2016-07-17 10:04:02 | 日記
1971年

打率・392(十四日現在)二十試合連続安打を更新中。イースタン・リーグの首位打者阿部外野手(巨人)は、はじめからトップに立ち、ゴールに飛び込むのは確実だ。四十九試合に出てヒットのなかったのがわずかに六試合。ここ六試合は連続二安打という記録もつづけてアベレージは四割にもとどこうという勢いだ。「野球がこれほど楽しいものだとは思わなかった。いまほんとに最高です」といいきる阿部にとってプロ入り七年目につかんだ野球問題である。昭和四十年、岩手・花巻商から投手として大洋に入団。公式戦には四十四年に二度登板したが、わずか1回2/3で五安打、二ホーマーされ、防御率45・00という成績でしかなかった。昨年五月、投手に見切りをつけ野手に転向。

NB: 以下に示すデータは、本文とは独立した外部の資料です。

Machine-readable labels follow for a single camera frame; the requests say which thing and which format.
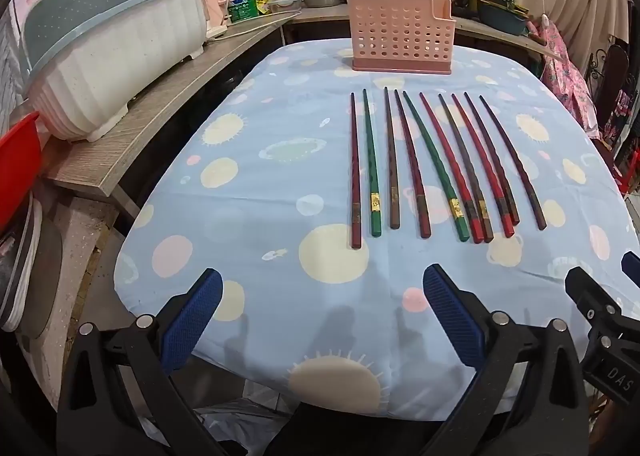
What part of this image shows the blue basin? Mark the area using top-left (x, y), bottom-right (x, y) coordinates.
top-left (477, 0), bottom-right (529, 35)

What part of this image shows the dark red chopstick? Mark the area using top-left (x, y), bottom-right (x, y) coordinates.
top-left (350, 92), bottom-right (362, 250)
top-left (394, 89), bottom-right (432, 239)

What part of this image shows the clear plastic food container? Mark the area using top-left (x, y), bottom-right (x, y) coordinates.
top-left (265, 0), bottom-right (304, 15)

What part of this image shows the pink kitchen appliance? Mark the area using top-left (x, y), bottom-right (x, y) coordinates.
top-left (201, 0), bottom-right (236, 39)

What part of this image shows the stack of grey round plates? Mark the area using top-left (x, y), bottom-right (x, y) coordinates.
top-left (0, 191), bottom-right (63, 339)

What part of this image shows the red plastic stool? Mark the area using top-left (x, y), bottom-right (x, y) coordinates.
top-left (619, 146), bottom-right (640, 197)

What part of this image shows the blue planet print tablecloth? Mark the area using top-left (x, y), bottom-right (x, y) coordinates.
top-left (114, 36), bottom-right (636, 424)

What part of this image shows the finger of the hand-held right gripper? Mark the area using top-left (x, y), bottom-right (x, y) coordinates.
top-left (621, 251), bottom-right (640, 282)
top-left (565, 267), bottom-right (626, 337)

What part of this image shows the dark metal chair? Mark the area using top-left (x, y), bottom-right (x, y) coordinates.
top-left (592, 38), bottom-right (632, 142)

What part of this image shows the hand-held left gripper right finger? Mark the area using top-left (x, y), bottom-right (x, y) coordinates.
top-left (424, 263), bottom-right (591, 456)

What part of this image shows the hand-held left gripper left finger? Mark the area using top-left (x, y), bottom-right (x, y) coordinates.
top-left (56, 268), bottom-right (226, 456)

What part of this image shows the pink perforated utensil holder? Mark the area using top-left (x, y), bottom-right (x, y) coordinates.
top-left (345, 0), bottom-right (457, 76)

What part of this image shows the pink floral cloth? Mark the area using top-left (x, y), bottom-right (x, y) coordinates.
top-left (530, 18), bottom-right (603, 139)

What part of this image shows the brown chopstick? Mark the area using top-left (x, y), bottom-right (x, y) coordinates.
top-left (383, 86), bottom-right (401, 230)
top-left (438, 93), bottom-right (495, 243)

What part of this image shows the wooden side shelf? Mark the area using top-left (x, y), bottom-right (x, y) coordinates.
top-left (42, 11), bottom-right (296, 197)

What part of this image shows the dark maroon chopstick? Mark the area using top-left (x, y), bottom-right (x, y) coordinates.
top-left (464, 92), bottom-right (521, 226)
top-left (479, 95), bottom-right (547, 231)

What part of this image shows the white power cable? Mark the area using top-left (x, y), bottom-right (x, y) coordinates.
top-left (206, 11), bottom-right (293, 43)

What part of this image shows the wooden rear counter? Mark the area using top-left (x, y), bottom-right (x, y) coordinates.
top-left (290, 3), bottom-right (563, 62)

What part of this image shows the red plastic basin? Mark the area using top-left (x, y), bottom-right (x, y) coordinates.
top-left (0, 111), bottom-right (42, 234)

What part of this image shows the white dish rack tub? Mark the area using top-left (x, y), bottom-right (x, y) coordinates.
top-left (17, 0), bottom-right (208, 142)

一塁手を中心にイースタンで五十六試合に出て打率・229.そして年末のトレード会議にリストアップされ、バッティング投手として巨人にひっぱられた。が、キャンプで投より打のセンスを買われた。「大洋時代のバッティングは自己流で力いっぱい振りまわすだけだった。巨人にはいってコーチのアドバイスを受け、小さくてムダのないスイングに変えたのがいい結果を生んだんですね。投手じゃなくはじめっかた野手でやってればよかったと思う」投手出身の肩と現在、27盗塁でリーグ記録の33に迫る足がある。この素材が「抜け目のないほどきびしい」(阿部)巨人のムードに刺激され、頭をもたげてきたのだろう。三年前に結婚した恵子夫人、二つになった哲子(あきこ)ちゃんとの生活もかかっている。淡口、大北らことしのルーキーが口をそろえて「阿部さんほどまじめな人は少ない」と舌を巻くほどのひたむきさ。シーズンを通じて打率・360を割ることのなかった好成績はこうした背景での努力が実を結んだものだ。バント・ヒットや巧みに野手の頭上を抜くバッティングを川上監督も高く評価する。「あとは自信だけだ。代打要員というより先発で出てチャンス・メーカーとしての素質がある」阿部が一軍に登場するのはそう遠くない。